Alkaline phosphatase, alanine amino transferase, aspartate amino transferase, gamma glutamyl transferase, creatine kinase, lactate dehydrogenase measurements were taken at Baseline (Day 1 pre-dose), Day 5, 10, 14, 21 and 28. The Baseline value was the Day 1 pre-dose value. Change from Baseline was calculated by subtracting the Baseline value from the individual post-Baseline value.

Time frame: Baseline (Day 1 pre-dose), Day 5, 10, 14, 21 and 28

Mean Change From Baseline in Clinical Chemistry: Direct Bilirubin, Total Bilirubin, Creatinine, Uric Acid

Direct Bilirubin, Total Bilirubin, Creatinine, Uric acid measurements were taken at Baseline (Day 1 pre-dose), Day 5, 10, 14, 21 and 28. The Baseline value was the Day 1 pre-dose value. Change from Baseline was calculated by subtracting the Baseline value from the individual post-Baseline value.

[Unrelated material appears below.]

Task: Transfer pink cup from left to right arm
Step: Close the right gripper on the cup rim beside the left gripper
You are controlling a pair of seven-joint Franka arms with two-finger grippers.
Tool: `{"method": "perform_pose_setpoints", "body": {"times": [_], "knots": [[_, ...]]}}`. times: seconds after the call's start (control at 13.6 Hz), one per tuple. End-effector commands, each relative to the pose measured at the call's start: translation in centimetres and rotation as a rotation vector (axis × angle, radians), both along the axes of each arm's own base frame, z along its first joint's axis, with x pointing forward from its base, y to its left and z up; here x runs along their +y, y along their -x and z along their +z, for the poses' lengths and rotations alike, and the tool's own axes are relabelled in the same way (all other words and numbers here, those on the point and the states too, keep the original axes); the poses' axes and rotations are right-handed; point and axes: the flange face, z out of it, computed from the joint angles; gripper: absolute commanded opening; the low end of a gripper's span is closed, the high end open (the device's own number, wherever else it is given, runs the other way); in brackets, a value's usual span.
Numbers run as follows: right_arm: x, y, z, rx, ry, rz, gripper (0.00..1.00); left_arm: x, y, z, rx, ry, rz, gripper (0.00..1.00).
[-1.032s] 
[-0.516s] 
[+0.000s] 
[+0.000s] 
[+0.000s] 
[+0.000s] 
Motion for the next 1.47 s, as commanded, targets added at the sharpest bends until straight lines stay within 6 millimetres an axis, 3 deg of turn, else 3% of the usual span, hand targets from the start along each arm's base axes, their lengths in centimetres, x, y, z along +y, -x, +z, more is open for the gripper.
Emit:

Time frame: Baseline (Day 1 pre-dose), Day 5, 10, 14, 21 and 28

Mean Change From Baseline in Clinical Chemistry : Albumin, Total Protein

Albumin, Total Protein measurements were taken at Baseline (Day 1 pre-dose), and Day 28. The Baseline value was the Day 1 pre-dose value. Change from Baseline was calculated by subtracting the Baseline value from the individual post-Baseline value.